Ende Mai soll in Genf an der Jahresversammlung der Weltgesundheitsorganisation ein Pandemievertrag verabschiedet werden. Die WHO verspricht sich davon eine bessere Vorbereitung der Länder, falls es wieder zu einem Gesundheitsnotstand kommen sollte. Doch braucht die Welt ein solches Abkommen?

Grundsätzlich befürworten wir den Abschluss eines Pandemievertrags. Wir sind als Industrie auch bereit, gewisse verpflichtende Bestimmungen zu akzeptieren. Ein solcher Vertrag sollte sich aber darauf konzentrieren, das anzugehen, was in der letzten Pandemie nicht gemacht wurde.

Was wurde versäumt?

Eine weltweit solidarischere Verteilung von Impfstoffen und Therapeutika. Afrika darf nicht mehr, wie dies 2021 auf dem Höhepunkt der Coronavirus-Pandemie geschah, links liegen gelassen werden und während sieben Monaten vom Zugang zu Impfstoffen abgeschnitten werden, weil Indien und die USA keine Exporte von Impfstoffen erlaubten. Wir stimmen auch einer verstärkten Überwachung mithilfe eines möglichst globalen Netzwerks von Labors zu, damit die Welt rechtzeitig vor neuen gefährlichen Erregern gewarnt werden kann. Aber die gesamten Massnahmen müssen auf eine Weise organisiert werden, dass es funktioniert.

Was gehört nicht in den Vertrag?

Man darf in einem Pandemie-Übereinkommen nicht das infrage stellen, was gegen Covid-19 hervorragend funktioniert hat: die Fähigkeit der Industrie, die in Rekordzeit und in Rekordmengen neue Impfstoffe und Therapeutika entwickelte und produzierte. Die Mitwirkung von Firmen muss zugleich freiwillig sein. Erzwungene Transfers von Know-how und Technologien, wie sie gewissen Schwellen- und Entwicklungsländern vorschweben, darf es nicht geben, und das Infragestellen des Patentschutzes wäre schlicht kontraproduktiv. Die Pandemie hat gezeigt, wie indische, brasilianische oder südafrikanische Generika- und Impfstoffhersteller vom freiwilligen Technologietransfer von westlichen Pharmafirmen profitieren, wenn sie dies im gegenseitigen Einvernehmen tun können.

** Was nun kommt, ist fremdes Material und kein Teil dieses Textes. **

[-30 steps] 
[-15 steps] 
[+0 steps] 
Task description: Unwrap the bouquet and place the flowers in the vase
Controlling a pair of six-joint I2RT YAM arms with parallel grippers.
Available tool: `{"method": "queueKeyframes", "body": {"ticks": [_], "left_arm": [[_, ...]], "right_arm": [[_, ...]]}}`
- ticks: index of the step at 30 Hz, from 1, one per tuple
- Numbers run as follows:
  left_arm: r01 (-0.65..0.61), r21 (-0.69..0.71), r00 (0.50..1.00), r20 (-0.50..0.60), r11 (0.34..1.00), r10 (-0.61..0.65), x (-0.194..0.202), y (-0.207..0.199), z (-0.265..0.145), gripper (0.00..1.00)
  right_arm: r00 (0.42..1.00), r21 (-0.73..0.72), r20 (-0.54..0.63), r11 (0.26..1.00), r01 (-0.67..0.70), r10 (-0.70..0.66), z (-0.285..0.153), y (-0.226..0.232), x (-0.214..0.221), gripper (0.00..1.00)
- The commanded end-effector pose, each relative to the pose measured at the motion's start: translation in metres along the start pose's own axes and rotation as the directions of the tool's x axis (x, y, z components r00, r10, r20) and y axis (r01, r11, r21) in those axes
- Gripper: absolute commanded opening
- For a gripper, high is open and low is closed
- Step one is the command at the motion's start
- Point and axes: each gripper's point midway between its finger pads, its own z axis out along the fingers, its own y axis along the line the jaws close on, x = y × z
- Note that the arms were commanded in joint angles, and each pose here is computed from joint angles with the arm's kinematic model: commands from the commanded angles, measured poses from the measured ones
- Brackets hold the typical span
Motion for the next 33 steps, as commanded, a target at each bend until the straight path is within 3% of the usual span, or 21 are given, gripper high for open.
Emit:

Solches lässt sich nicht erzwingen. Ein weiterer wichtiger Punkt ist der weiterhin freie und kostenlose Zugang zu Pathogenen. Da sind sich die Hersteller aus den Entwicklungsländern mit uns voll einig. Die WHO darf kein Monopol beanspruchen, indem sie beispielsweise eine zentrale Datenbank für solche Informationen einrichtet.

Was raten Sie der Schweiz, unterzeichnen oder besser Hände weg?

So wie der Pandemievertrag im Moment ausgestaltet ist, Hände weg. Allerdings glaube ich nicht, dass der Vertrag in der gegenwärtigen Fassung zustande kommen wird. Es gibt eine starke Allianz von Industrieländern, die sich geschlossen für den freien Austausch von pathogenen Organismen und Gensequenzen sowie gegen eine Aufweichung des Patentschutzes einsetzen. Dazu zählen neben der Schweiz die EU und mit ihr Deutschland sowie Grossbritannien und die USA. Aber auch Japan, Singapur und Australien sind dabei.

Es gibt auch die Meinung, die Welt könne sich ein Scheitern im Ringen um den Pandemievertrag nicht leisten.

Das sehe ich nicht so. Ich habe lieber keinen als einen schlechten Vertrag, der genau die Dinge infrage stellen würde, die uns im Jahre 2020 geholfen haben. Und ich vertraue darauf, dass die Schweiz notfalls nicht mitmacht.

Lobbyist durch und durch

Zu Beginn seiner Karriere arbeitete Thomas Cueni als Journalist. Anschliessend wirkte er wenige Jahre als Berufsdiplomat. Doch den Grossteil seiner Laufbahn verbrachte der heute 71-Jährige als Lobbyist der Pharmaindustrie. Von 1988 bis Anfang 2017 leitete er den Schweizer Branchenverband Interpharma. Mit seinem kompromisslosen Einsatz für die Belange von Medikamentenherstellern eckte er vielerorts an. Als Direktor des Weltpharmaverbands IFPMA sei seine Rolle deutlich weniger konfrontativ gewesen, sagt Cueni. Nach siebenjähriger Amtszeit tritt der Basler nun auch von diesem Posten zurück. Neu will sich Cueni als Gastdozent und eventuell auch als Buchautor betätigen.